MATCH (author:Author)<-[:HAS_AUTHOR]-(pub:Publication)-[:HAS_KEYWORD]->(keyword:Keyword)
WITH
author,
collect(DISTINCT keyword.term) AS themes,
count(DISTINCT pub) AS pubCount
WHERE size(themes) >= 2
MATCH (author)-[:AFFILIATED_WITH]->(inst:Institution)
RETURN
author.name AS Researcher,
inst.name AS Institution,
author.h_index AS `H-Index`,
themes AS ResearchThemes,
pubCount AS Publications
ORDER BY size(themes) DESC, author.h_index DESC;
Multi-target Research Trends
Discover multi-target research trends (polygenic approaches) in diseases.
Find publications linking multiple genes to the same disease (systems biology approach).

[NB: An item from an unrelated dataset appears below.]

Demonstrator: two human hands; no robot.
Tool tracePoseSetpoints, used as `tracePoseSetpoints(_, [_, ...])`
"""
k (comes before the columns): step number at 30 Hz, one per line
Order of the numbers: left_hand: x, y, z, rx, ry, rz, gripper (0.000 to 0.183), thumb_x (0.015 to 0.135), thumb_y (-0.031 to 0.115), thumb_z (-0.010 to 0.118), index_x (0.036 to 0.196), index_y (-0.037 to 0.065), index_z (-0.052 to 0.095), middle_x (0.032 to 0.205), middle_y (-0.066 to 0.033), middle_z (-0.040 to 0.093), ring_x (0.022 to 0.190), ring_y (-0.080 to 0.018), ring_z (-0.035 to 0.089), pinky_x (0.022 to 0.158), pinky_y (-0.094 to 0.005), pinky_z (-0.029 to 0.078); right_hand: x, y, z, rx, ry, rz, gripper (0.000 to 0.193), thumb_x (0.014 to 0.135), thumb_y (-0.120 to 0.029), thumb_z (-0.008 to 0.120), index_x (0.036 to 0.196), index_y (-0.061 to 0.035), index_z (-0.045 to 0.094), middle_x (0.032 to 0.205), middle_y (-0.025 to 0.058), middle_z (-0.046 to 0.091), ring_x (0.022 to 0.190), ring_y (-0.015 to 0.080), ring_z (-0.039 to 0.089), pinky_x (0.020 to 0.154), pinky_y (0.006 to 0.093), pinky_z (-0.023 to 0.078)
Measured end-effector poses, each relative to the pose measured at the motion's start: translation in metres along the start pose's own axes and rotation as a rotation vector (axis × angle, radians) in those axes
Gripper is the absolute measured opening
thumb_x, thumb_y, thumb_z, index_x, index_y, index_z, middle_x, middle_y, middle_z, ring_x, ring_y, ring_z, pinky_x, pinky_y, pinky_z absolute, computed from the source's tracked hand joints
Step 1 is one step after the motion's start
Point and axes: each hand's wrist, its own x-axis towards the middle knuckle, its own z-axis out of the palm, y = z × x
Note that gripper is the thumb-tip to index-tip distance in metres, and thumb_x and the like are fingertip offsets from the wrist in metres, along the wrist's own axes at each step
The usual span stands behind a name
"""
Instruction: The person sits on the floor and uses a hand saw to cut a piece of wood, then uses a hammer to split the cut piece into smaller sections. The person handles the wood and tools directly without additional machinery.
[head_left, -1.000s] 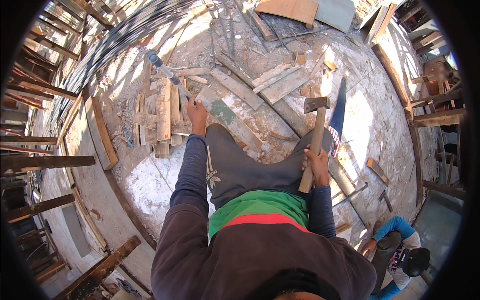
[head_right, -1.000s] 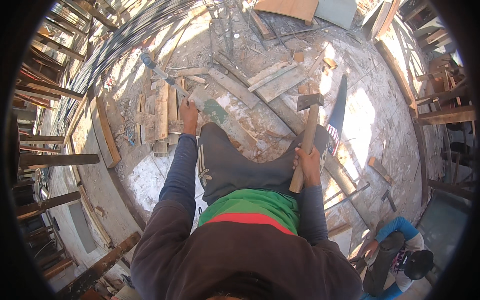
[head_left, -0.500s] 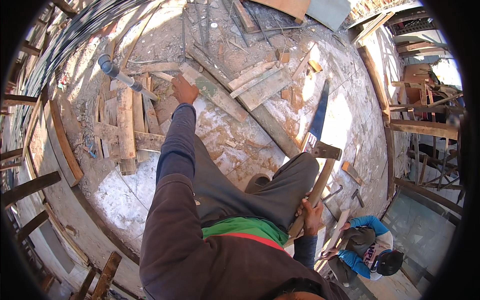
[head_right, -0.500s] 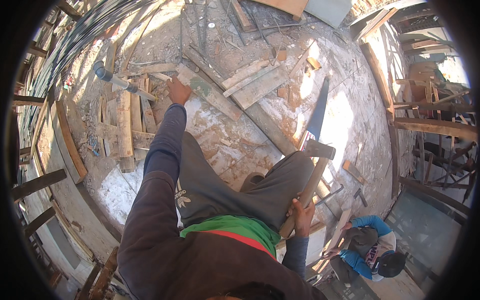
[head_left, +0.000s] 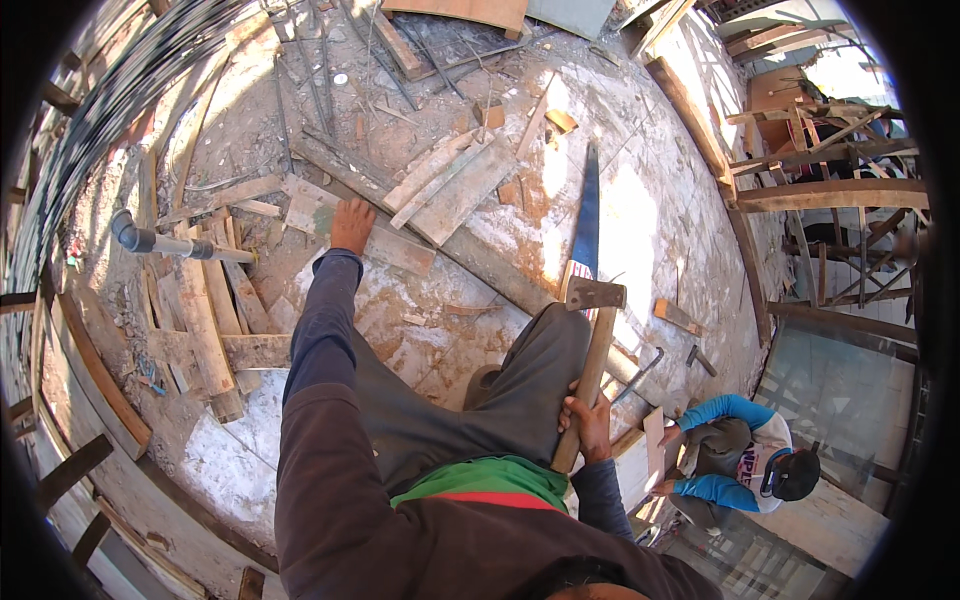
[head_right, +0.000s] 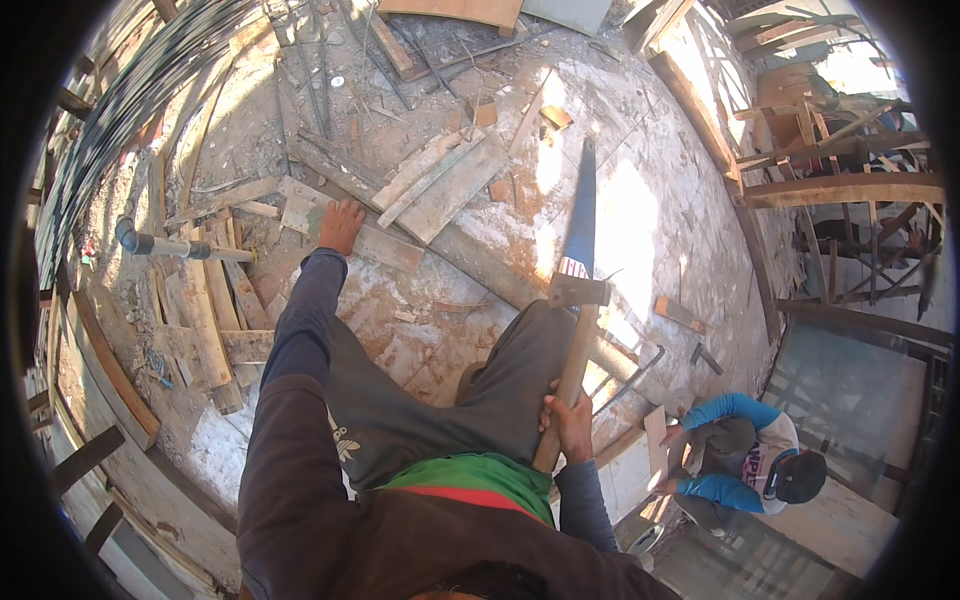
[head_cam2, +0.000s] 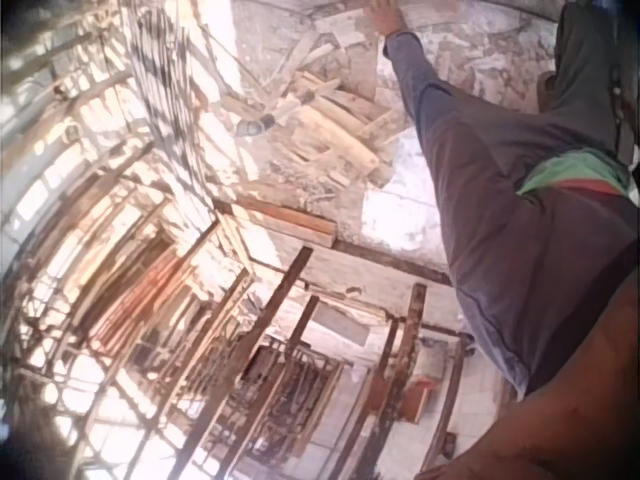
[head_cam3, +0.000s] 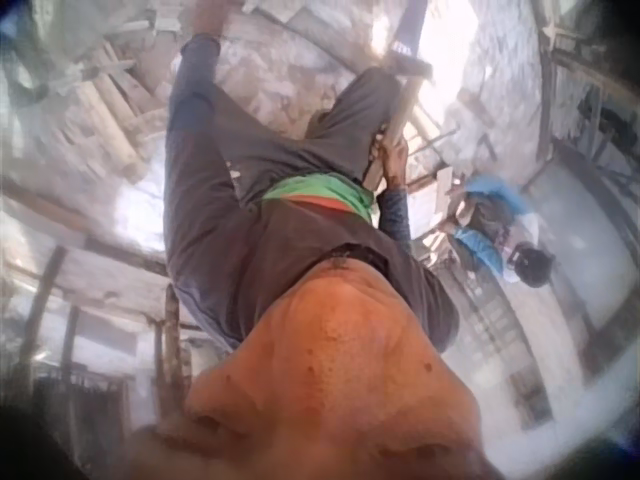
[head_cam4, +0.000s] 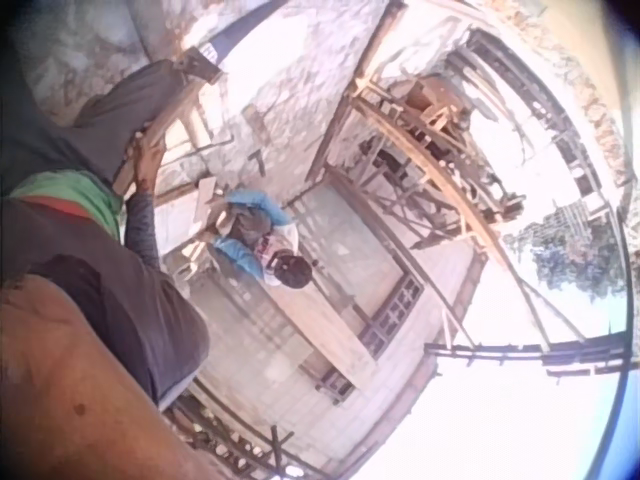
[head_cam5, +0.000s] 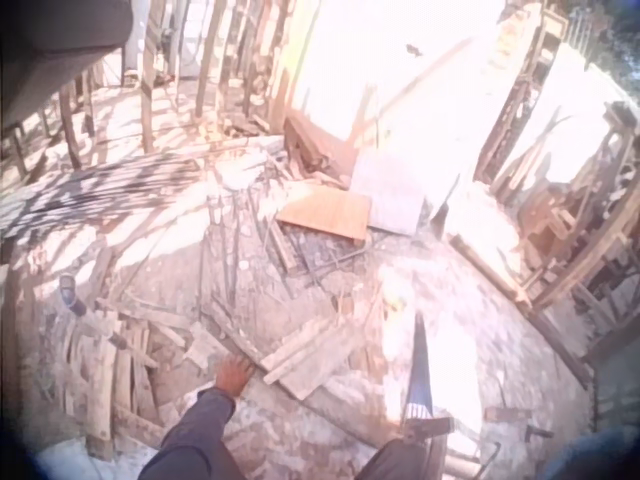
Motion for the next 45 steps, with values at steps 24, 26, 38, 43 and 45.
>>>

WITH "Alzheimer's Disease" AS targetDisease
MATCH
(pub:Publication)-[:MENTIONS]->(disease:Disease {name: targetDisease}),
(pub)-[:MENTIONS]->(gene:Gene),
(pub)-[:HAS_AUTHOR]->(author:Author)-[:AFFILIATED_WITH]->(inst:Institution)
WITH
pub,
disease,
collect(DISTINCT gene.symbol) AS genes,
inst
WHERE size(genes) >= 2 // Publications mentioning 2+ genes
RETURN
pub.title AS Publication,
pub.pmid AS PMID,
pub.year AS Year,
inst.name AS Institution,
disease.name AS Disease,
genes AS GenesStudied,
size(genes) AS NumberOfGenes,
pub.citations AS Citations
ORDER BY NumberOfGenes DESC, Citations DESC
Publication-based competitive intelligence (CI) can be powerfully connected to patent-based CI by leveraging overlapping entities within both datasets. Scientific publications often provide the foundational knowledge that patents build upon, with many patents explicitly citing key publications during the patent application process. Entities such as genes, drug targets, and molecular variants commonly appear in both scholarly articles and patent claims, allowing for the mapping of innovation trajectories from basic research to intellectual property. Furthermore, authors of high-impact publications may also appear as inventors or advisors in patents, making them key opinion leaders and potential collaboration partners. Integrating publication and patent CI enables organizations to identify emerging hot spots, influential contributors, and the translation of novel scientific discoveries into protectable inventions.